Skip to content

NVIDIA discrete GPU

hal0 supports NVIDIA discrete GPUs through a CUDA-backed llama.cpp toolbox. NVIDIA is on the v1 supported list — the path works today, with one caveat: the dedicated CUDA toolbox image hasn’t been published to ghcr.io/hal0ai/ yet, so most users in v1 fall back to the Vulkan path on NVIDIA hardware.

NVIDIA discrete is a supported target, not the reference platform. For dedicated VRAM with mature drivers, NVIDIA is the obvious choice; for big-model headroom in one box, Strix Halo remains the headline target.
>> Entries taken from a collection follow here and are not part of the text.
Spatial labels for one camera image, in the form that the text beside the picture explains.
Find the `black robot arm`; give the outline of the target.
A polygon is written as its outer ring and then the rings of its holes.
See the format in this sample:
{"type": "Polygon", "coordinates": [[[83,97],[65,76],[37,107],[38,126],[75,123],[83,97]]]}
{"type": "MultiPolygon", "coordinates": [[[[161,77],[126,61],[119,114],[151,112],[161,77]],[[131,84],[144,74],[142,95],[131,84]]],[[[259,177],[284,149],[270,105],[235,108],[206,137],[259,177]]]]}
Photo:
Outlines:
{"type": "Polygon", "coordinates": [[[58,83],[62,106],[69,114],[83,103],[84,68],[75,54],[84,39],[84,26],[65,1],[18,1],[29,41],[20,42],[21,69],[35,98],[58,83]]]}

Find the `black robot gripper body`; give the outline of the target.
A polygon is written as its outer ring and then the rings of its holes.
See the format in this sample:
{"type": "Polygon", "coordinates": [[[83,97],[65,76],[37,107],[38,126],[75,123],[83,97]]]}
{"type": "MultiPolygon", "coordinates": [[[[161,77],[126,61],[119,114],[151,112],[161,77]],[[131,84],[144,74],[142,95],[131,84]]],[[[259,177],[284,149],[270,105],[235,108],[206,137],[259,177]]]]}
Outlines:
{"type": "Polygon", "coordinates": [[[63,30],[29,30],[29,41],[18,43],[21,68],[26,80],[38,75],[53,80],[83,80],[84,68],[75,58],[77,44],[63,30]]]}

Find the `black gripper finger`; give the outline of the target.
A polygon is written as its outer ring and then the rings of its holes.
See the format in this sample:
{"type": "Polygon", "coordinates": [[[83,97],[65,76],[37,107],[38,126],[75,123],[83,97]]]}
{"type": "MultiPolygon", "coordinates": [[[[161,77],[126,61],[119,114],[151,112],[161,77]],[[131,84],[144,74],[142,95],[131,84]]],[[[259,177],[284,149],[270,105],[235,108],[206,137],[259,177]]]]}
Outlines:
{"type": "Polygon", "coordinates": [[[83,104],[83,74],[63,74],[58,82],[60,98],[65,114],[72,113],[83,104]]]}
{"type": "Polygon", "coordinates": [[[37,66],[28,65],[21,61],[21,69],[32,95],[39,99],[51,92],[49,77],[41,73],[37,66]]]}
  • RTX 5090 (32 GB GDDR7)
  • RTX 4090 / 3090 (24 GB GDDR6X)
  • RTX 4080 / 4080 Super (16 GB GDDR6X)
  • RTX 3080 / 3080 Ti (10–12 GB GDDR6X)
  • Older 20-series and below: technically supported by llama.cpp; not a v1 focus.

Cards below 10 GB run very small models only (Q4 4B and under).
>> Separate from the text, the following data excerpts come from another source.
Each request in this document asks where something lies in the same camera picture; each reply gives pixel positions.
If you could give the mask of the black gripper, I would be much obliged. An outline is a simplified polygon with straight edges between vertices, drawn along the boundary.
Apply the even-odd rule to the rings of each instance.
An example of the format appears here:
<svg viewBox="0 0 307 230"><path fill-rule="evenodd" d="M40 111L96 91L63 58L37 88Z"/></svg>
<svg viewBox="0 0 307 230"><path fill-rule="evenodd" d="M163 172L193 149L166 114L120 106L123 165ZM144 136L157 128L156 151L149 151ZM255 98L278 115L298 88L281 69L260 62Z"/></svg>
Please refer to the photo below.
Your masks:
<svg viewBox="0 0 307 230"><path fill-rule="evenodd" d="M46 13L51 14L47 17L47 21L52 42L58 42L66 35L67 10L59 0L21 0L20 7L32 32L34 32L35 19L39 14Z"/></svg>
Out of the box in v1, NVIDIA users typically run on the Vulkan toolbox — the same image Strix Halo and AMD discrete use. It works, and it’s the path the installer picks when it detects an NVIDIA GPU without a published CUDA toolbox.

The CUDA toolbox is on the build list. When it lands, expect a non-trivial throughput improvement on chat workloads and substantially better large-context handling. We’ll publish before-and-after numbers on this page once the CUDA toolbox ships.
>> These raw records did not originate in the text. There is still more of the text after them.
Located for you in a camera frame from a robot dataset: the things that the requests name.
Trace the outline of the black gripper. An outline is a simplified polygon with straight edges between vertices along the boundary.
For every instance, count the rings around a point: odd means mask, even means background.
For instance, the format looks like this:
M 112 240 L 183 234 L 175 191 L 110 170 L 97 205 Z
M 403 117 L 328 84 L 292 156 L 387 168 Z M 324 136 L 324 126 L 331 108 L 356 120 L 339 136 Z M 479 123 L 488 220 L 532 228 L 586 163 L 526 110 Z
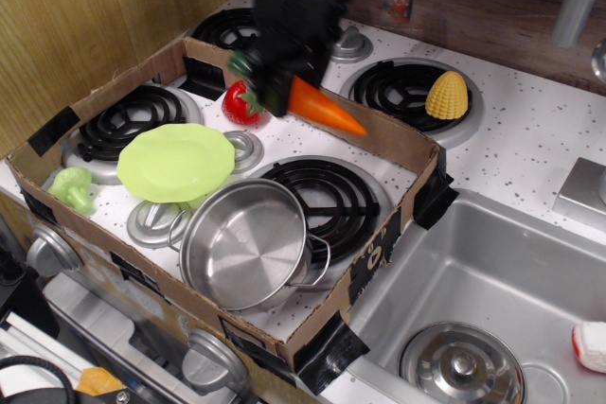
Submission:
M 345 4 L 339 0 L 255 0 L 259 36 L 247 52 L 248 104 L 253 113 L 288 113 L 295 78 L 321 85 L 339 34 Z

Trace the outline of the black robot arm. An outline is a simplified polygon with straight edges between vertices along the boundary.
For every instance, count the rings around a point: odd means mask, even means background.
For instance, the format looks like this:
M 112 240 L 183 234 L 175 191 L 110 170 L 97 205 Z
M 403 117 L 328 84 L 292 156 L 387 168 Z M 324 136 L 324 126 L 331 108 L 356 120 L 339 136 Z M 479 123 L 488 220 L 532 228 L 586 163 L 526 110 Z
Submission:
M 254 0 L 259 36 L 246 52 L 250 72 L 245 78 L 269 113 L 287 113 L 295 76 L 315 88 L 320 85 L 348 1 Z

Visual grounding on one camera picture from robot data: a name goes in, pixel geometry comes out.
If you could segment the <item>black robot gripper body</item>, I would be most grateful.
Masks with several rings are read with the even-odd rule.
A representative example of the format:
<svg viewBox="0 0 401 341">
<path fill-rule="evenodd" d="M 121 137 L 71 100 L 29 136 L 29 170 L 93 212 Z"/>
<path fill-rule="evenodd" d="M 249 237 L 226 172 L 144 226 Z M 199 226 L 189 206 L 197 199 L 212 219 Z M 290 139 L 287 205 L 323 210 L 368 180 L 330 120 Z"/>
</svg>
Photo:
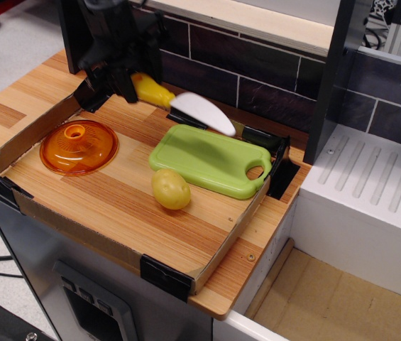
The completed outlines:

These mirror the discrete-card section of the Strix Halo loadouts.

  • primary: Qwen3-Coder-30B-A3B-Instruct-Q4_K_M (~18.6 GB) or any Q4 ~30B chat — comfortable with a 16–32k context.
  • embed: nomic-embed-text-v2-moe-Q4_K_M (~140 MB) co-resident.
  • Q4 70B (Hermes-4-70B / Llama-3.3-70B) is feasible but tight with partial CPU offload; expect lower tok/s than VRAM-resident inference.
  • Trade vs Strix Halo: no headroom for a hot STT/TTS slot alongside a 30B primary.
  • primary: Qwen3-30B-A3B-Instruct-2507-Q4_K_M (~18.6 GB) fits with shorter context, or gemma-3-12b-it-Q4_K_M (~6.6 GB) for a longer window.
  • embed: small Q4 embed only (nomic-embed-text-v2-moe ~140 MB).
  • Q4 70B requires partial CPU offload — works, but drops well below VRAM-resident speeds.
  • Trade vs 5090: tighter context budgets at the same model size.
  • primary: gemma-3-12b-it-Q4_K_M (~6.6 GB) or Hermes-4-14B-Q4_K_M (~9 GB).
  • embed: nomic-embed-text-v2-moe-Q4_K_M (~140 MB) leaves several GB for a ~16k context.
  • Q4 32B class (Qwen3-30B-A3B) is offload-only here — workable occasionally, not as a daily driver.
  • Trade vs 24 GB cards: keep the primary at ~13B class for a smooth experience.
  • primary: a 4–14B Q4 — Hermes-4-14B-Q4_K_M, gemma-3-12b-it-Q4_K_M, or Qwen3-4B-Instruct-2507-Q4_K_M (~2.5 GB) for low-latency.
  • embed: skip on 10–12 GB cards.
  • One slot at a time is the norm.

The standard one-liner from the install page handles the Vulkan path on NVIDIA:

Terminal window
curl -fsSL https://hal0.dev/install | bash

You’ll want:

  • Recent NVIDIA proprietary drivers installed via your distro (575+ series recommended for newest cards).
  • Vulkan runtime present (vulkaninfo --summary returns devices).
  • The service user with /dev/nvidia* access — usually handled by the driver install.

The hardware probe detects the GPU and writes VRAM size to /etc/hal0/hardware.json so slot fit warnings are accurate.

Probe doesn’t list the GPU. Run nvidia-smi to confirm the driver sees the card. If that’s empty, fix the host driver install first.

Slot fails to start with CUDA / library errors. v1 doesn’t bundle a CUDA toolbox — make sure the slot is on the Vulkan provider:

Terminal window
hal0 slot list --json | grep provider

If a slot is set to a CUDA provider, swap it back to llama-cpp until the CUDA toolbox publishes:

Terminal window
hal0 slot swap primary --provider llama-cpp

Lower than expected throughput. Confirm the card isn’t power-limited or PCIe-mode-limited. NVIDIA’s Vulkan implementation is solid but won’t hit the throughput of a native CUDA llama.cpp build until the dedicated toolbox ships.